Il bondit sur ses jambes, s’attendant à voir arriver Gunther. À sa grande surprise, c’est l’ethnolinguiste qui entra, tout penaud, tenant maladroitement une grosse clé. Kennedy le fixa sans rien dire, avec des yeux pleins de rancune. Puis, sèchement:
— Qu’est-ce que vous fichez ici?
— Gunther m’a chargé de vous surveiller…
— Et de me faire parler, certainement. Je n’ai que faire de la compagnie d’un mouchard. Dehors!

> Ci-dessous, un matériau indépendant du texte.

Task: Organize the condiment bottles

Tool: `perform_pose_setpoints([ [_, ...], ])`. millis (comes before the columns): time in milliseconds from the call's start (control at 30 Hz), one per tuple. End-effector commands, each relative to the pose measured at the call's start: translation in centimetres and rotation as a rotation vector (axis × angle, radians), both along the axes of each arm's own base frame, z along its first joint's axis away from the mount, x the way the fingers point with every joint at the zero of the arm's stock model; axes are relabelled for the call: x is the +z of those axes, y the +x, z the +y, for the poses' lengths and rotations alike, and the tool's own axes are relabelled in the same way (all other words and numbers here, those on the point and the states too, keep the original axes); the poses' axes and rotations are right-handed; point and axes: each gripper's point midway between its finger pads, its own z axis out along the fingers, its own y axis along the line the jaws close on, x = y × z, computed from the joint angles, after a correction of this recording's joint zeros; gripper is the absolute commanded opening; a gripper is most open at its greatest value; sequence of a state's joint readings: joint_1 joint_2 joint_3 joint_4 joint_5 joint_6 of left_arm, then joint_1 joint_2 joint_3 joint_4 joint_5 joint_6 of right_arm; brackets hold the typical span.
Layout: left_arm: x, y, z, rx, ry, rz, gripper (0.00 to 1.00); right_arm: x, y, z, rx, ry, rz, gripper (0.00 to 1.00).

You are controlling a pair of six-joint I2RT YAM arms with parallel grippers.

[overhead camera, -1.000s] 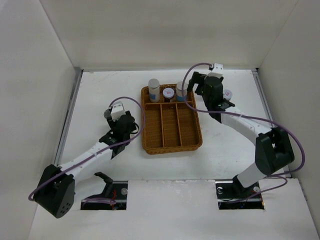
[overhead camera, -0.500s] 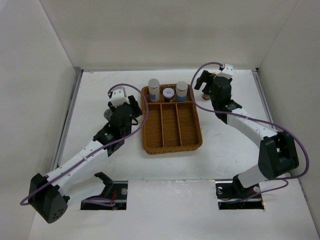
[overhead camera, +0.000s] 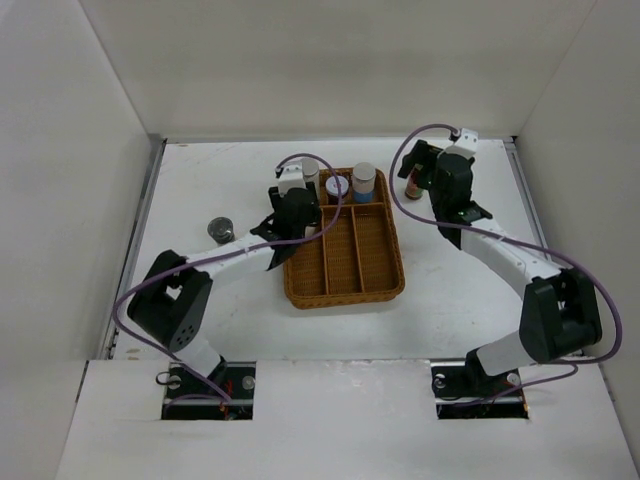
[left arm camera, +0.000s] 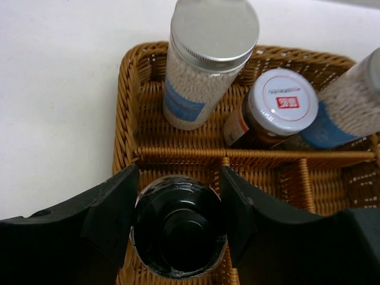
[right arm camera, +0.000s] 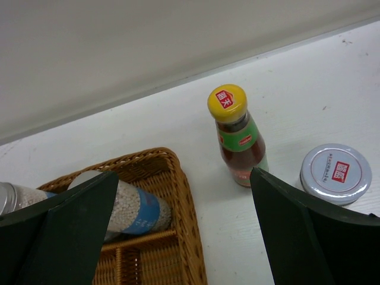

Le linguiste se disculpa, visiblement peiné:
— Je n’y suis pour rien, je vous le jure! Gunther est soupçonneux de nature. Il a fait fouiller votre chambre en notre absence. J’en suis navré, croyez-moi.
Kennedy rétorqua, amer:
— Pas plus que moi! Je vais rentrer sous bonne escorte, pour finir en prison.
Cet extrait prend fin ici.